Big Transfer Image Classification Model Quantization pipeline with NNCF

This Jupyter notebook can be launched after a local installation only.

Github

This tutorial demonstrates the Quantization of the Big Transfer Image Classification model, which is fine-tuned on the sub-set of ImageNet dataset with 10 class labels with NNCF. It uses BiT-M-R50x1/1 model, which is trained on ImageNet-21k. Big Transfer is a recipe for pre-training image classification models on large supervised datasets and efficiently fine-tuning them on any given target task. The recipe achieves excellent performance on a wide variety of tasks, even when using very few labeled examples from the target dataset. This tutorial uses OpenVINO backend for performing model quantization in NNCF.

Table of contents:

import platform

%pip install -q "tensorflow-macos>=2.5; sys_platform == 'darwin' and platform_machine == 'arm64' and python_version > '3.8'" # macOS M1 and M2
%pip install -q "tensorflow-macos>=2.5,<=2.12.0; sys_platform == 'darwin' and platform_machine == 'arm64' and python_version <= '3.8'" # macOS M1 and M2
%pip install -q "tensorflow>=2.5; sys_platform == 'darwin' and platform_machine != 'arm64' and python_version > '3.8'" # macOS x86
%pip install -q "tensorflow>=2.5,<=2.12.0; sys_platform == 'darwin' and platform_machine != 'arm64' and python_version <= '3.8'" # macOS x86
%pip install -q "tensorflow>=2.5; sys_platform != 'darwin' and python_version > '3.8'"
%pip install -q "tensorflow>=2.5,<=2.12.0; sys_platform != 'darwin' and python_version <= '3.8'"

%pip install -q "openvino>=2024.0.0" "nncf>=2.7.0" "tensorflow-hub>=0.15.0" "tensorflow_datasets" tf_keras
%pip install -q "scikit-learn>=1.3.2"

if platform.system() != "Windows":
    %pip install -q "matplotlib>=3.4"
else:
    %pip install -q "matplotlib>=3.4,<3.7"
Note: you may need to restart the kernel to use updated packages.
Note: you may need to restart the kernel to use updated packages.
Note: you may need to restart the kernel to use updated packages.
Note: you may need to restart the kernel to use updated packages.
Note: you may need to restart the kernel to use updated packages.
Note: you may need to restart the kernel to use updated packages.
Note: you may need to restart the kernel to use updated packages.
Note: you may need to restart the kernel to use updated packages.
Note: you may need to restart the kernel to use updated packages.
import os
import numpy as np
from pathlib import Path

from openvino.runtime import Core
import openvino as ov
import nncf
import logging

from nncf.common.logging.logger import set_log_level

set_log_level(logging.ERROR)

from sklearn.metrics import accuracy_score

os.environ["TF_USE_LEGACY_KERAS"] = "1"
os.environ["TF_CPP_MIN_LOG_LEVEL"] = "2"
os.environ["TFHUB_CACHE_DIR"] = str(Path("./tfhub_modules").resolve())

import tensorflow as tf
import tensorflow_datasets as tfds
import tensorflow_hub as hub

tfds.core.utils.gcs_utils._is_gcs_disabled = True
os.environ["NO_GCE_CHECK"] = "true"
INFO:nncf:NNCF initialized successfully.
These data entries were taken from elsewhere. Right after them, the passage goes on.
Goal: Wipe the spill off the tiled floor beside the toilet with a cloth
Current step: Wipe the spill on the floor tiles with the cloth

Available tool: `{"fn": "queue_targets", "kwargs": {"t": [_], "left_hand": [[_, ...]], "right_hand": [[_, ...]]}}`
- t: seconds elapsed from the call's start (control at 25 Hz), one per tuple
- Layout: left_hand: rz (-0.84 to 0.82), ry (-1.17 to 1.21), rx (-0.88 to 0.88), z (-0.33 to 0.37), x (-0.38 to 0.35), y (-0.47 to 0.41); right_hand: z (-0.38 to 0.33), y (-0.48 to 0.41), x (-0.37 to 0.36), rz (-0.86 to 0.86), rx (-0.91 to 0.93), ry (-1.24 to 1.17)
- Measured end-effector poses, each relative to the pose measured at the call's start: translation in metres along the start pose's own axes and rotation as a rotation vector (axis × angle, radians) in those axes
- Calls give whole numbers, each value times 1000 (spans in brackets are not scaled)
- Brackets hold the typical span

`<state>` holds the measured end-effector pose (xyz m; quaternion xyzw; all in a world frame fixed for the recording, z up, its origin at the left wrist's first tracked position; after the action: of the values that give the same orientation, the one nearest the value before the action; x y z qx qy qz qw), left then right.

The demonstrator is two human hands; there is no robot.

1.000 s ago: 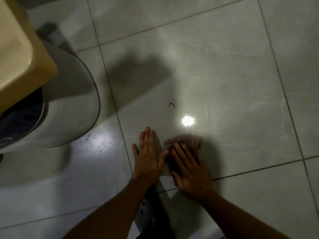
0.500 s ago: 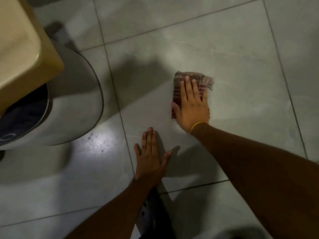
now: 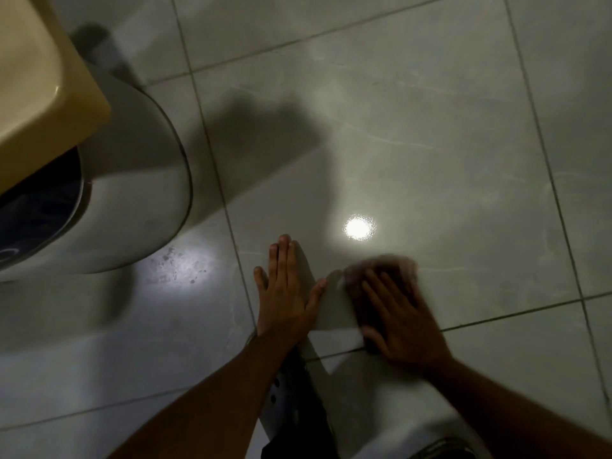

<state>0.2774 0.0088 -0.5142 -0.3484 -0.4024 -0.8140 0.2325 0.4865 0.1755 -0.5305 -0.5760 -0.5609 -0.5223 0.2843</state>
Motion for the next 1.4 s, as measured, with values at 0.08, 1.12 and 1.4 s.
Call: {"fn": "queue_targets", "kwargs": {"t": [0.08,1.12,1.4], "left_hand": [[-11,1,7,1,0,-1],[23,103,15,4,6,0],[52,107,-16,-1,1,-1]], "right_hand": [[30,-71,26,40,-76,41],[-6,-193,48,169,-186,49],[-42,27,-25,-8,-16,22]]}}
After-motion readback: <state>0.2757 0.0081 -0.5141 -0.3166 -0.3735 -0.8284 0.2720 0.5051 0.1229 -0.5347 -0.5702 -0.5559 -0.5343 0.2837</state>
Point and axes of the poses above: each hand's wrist, its own y-axis away from the middle knuckle, its own x-axis out of the back of the hand, z = x × y, the point moved 1 cm from there along -y, towards the middle knuckle, and after that the axes turned 1 degree about z, right-handed, at the moved point
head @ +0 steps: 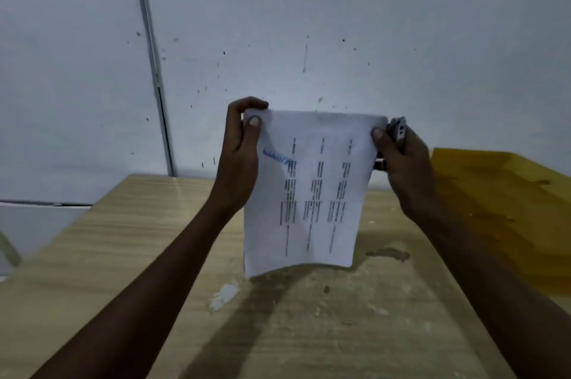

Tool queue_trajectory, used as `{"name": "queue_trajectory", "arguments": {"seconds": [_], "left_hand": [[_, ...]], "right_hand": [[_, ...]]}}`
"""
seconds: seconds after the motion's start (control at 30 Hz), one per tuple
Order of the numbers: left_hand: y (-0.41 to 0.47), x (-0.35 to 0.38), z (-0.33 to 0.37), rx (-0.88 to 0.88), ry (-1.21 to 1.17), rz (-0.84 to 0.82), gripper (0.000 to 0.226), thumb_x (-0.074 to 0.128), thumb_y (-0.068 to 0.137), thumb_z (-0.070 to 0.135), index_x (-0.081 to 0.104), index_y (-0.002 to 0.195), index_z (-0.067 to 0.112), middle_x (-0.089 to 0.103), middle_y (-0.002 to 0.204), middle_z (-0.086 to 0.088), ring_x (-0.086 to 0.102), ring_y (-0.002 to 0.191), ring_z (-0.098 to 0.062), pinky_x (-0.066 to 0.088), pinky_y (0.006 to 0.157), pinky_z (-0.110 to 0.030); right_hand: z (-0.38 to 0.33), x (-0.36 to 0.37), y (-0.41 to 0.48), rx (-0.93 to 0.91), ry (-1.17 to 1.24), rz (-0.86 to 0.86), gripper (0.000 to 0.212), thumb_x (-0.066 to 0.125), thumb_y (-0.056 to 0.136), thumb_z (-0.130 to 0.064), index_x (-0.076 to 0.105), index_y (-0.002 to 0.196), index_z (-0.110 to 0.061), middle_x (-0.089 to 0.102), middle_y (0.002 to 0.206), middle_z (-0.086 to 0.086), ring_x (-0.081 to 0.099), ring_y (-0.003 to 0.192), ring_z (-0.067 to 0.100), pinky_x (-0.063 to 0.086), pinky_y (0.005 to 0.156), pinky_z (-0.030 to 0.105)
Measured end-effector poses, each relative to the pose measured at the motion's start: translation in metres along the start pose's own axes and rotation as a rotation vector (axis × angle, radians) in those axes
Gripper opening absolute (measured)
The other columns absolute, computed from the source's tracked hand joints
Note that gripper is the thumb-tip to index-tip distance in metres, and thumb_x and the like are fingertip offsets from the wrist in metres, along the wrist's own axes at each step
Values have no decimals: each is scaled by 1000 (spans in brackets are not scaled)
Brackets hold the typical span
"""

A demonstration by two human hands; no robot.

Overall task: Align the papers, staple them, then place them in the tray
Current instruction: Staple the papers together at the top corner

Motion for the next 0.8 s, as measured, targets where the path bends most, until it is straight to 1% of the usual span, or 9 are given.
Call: {"name": "queue_trajectory", "arguments": {"seconds": [0.1, 0.17, 0.27, 0.33, 0.37, 0.43, 0.53, 0.7, 0.8], "left_hand": [[-16, -2, -6, -34, 25, 20, 23, 35, 108, 1, 51, 124, 1, 53, 112, 4, 53, 92, 15, 41, 81, -1], [-20, -3, -4, -49, 20, 32, 24, 35, 108, 1, 50, 126, 0, 54, 110, 8, 54, 87, 18, 43, 76, 0], [-23, -3, 2, -59, 18, 25, 26, 35, 108, 3, 49, 129, 0, 53, 110, 10, 54, 82, 19, 45, 71, 0], [-25, -2, 3, -70, 19, 28, 25, 35, 109, 5, 49, 129, 3, 53, 111, 10, 54, 84, 19, 45, 71, -1], [-25, -2, 3, -76, 17, 33, 24, 35, 109, 6, 49, 128, 4, 53, 111, 9, 54, 85, 18, 45, 72, -1], [-26, -4, 2, -84, 7, 44, 23, 36, 109, 8, 50, 127, 5, 53, 112, 7, 53, 85, 16, 44, 73, -1], [-27, -5, 3, -103, -18, 38, 22, 36, 109, 9, 50, 125, 7, 53, 107, 9, 53, 80, 15, 44, 68, -2], [-28, -8, 7, -94, -37, 12, 15, 41, 109, 13, 52, 118, 15, 56, 104, 17, 54, 83, 12, 46, 73, -5], [-27, -9, 8, -96, -41, 0, 14, 42, 108, 13, 52, 117, 17, 56, 106, 15, 54, 84, 12, 46, 73, -5]], "right_hand": [[13, -1, -12, -2, -76, -47, 22, 55, 99, -20, 59, 103, 1, 68, 98, 22, 72, 82, 21, 59, 62, 25], [17, -2, -17, -36, -141, -62, 25, 53, 100, -21, 58, 108, 2, 67, 101, 24, 70, 87, 28, 60, 62, 27], [10, 1, -22, -145, -241, -32, 39, 51, 101, -24, 47, 140, -22, 66, 101, 11, 68, 87, 23, 62, 66, 36], [4, 3, -24, -308, -403, -9, 53, 49, 102, -26, 30, 151, -35, 57, 80, 4, 58, 67, 16, 53, 58, 29], [1, 4, -25, -372, -473, -10, 55, 48, 103, -26, 27, 153, -36, 56, 78, 0, 56, 64, 14, 51, 58, 26], [-3, 6, -28, -429, -570, -3, 52, 48, 103, -25, 32, 151, -35, 65, 97, 1, 62, 77, 14, 57, 66, 29], [-4, 7, -28, -475, -661, 22, 43, 50, 101, -23, 45, 143, -23, 65, 122, 3, 62, 100, 12, 57, 83, 34], [-6, 5, -25, -501, -718, -20, 44, 54, 99, -23, 48, 142, -18, 64, 123, 6, 61, 106, 14, 53, 87, 27], [-10, 4, -25, -527, -756, -22, 41, 56, 98, -21, 51, 138, -13, 65, 120, 10, 64, 103, 20, 50, 84, 24]]}}
Point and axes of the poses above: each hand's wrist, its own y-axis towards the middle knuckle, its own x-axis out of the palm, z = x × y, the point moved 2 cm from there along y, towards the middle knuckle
Supported frameworks detected: torch, tensorflow, onnx, openvino
core = Core()
tf.compat.v1.logging.set_verbosity(tf.compat.v1.logging.ERROR)


# For top 5 labels.
MAX_PREDS = 1
TRAINING_BATCH_SIZE = 128
BATCH_SIZE = 1
IMG_SIZE = (256, 256)  # Default Imagenet image size
NUM_CLASSES = 10  # For Imagenette dataset
FINE_TUNING_STEPS = 1
LR = 1e-5

MEAN_RGB = (0.485 * 255, 0.456 * 255, 0.406 * 255)  # From Imagenet dataset
STDDEV_RGB = (0.229 * 255, 0.224 * 255, 0.225 * 255)  # From Imagenet dataset

Prepare Dataset

datasets, datasets_info = tfds.load(
    "imagenette/160px",
    shuffle_files=True,
    as_supervised=True,
    with_info=True,
    read_config=tfds.ReadConfig(shuffle_seed=0),
)
train_ds, validation_ds = datasets["train"], datasets["validation"]
2024-05-06 23:28:33.621246: E tensorflow/compiler/xla/stream_executor/cuda/cuda_driver.cc:266] failed call to cuInit: CUDA_ERROR_COMPAT_NOT_SUPPORTED_ON_DEVICE: forward compatibility was attempted on non supported HW
2024-05-06 23:28:33.621479: E tensorflow/compiler/xla/stream_executor/cuda/cuda_diagnostics.cc:312] kernel version 470.182.3 does not match DSO version 470.223.2 -- cannot find working devices in this configuration
def preprocessing(image, label):
    image = tf.image.resize(image, IMG_SIZE)
    image = tf.cast(image, tf.float32) / 255.0
    label = tf.one_hot(label, NUM_CLASSES)
    return image, label


train_dataset = train_ds.map(preprocessing, num_parallel_calls=tf.data.experimental.AUTOTUNE).batch(TRAINING_BATCH_SIZE).prefetch(tf.data.experimental.AUTOTUNE)
validation_dataset = (
    validation_ds.map(preprocessing, num_parallel_calls=tf.data.experimental.AUTOTUNE).batch(TRAINING_BATCH_SIZE).prefetch(tf.data.experimental.AUTOTUNE)
)
# Class labels dictionary with imagenette sample names and classes
lbl_dict = dict(
    n01440764="tench",
    n02102040="English springer",
    n02979186="cassette player",
    n03000684="chain saw",
    n03028079="church",
    n03394916="French horn",
    n03417042="garbage truck",
    n03425413="gas pump",
    n03445777="golf ball",
    n03888257="parachute",
)

# Imagenette samples name index
class_idx_dict = [
    "n01440764",
    "n02102040",
    "n02979186",
    "n03000684",
    "n03028079",
    "n03394916",
    "n03417042",
    "n03425413",
    "n03445777",
    "n03888257",
]


def label_func(key):
    return lbl_dict[key]

Plotting data samples

import matplotlib.pyplot as plt

# Get the class labels from the dataset info
class_labels = datasets_info.features["label"].names

# Display labels along with the examples
num_examples_to_display = 4
fig, axes = plt.subplots(nrows=1, ncols=num_examples_to_display, figsize=(10, 5))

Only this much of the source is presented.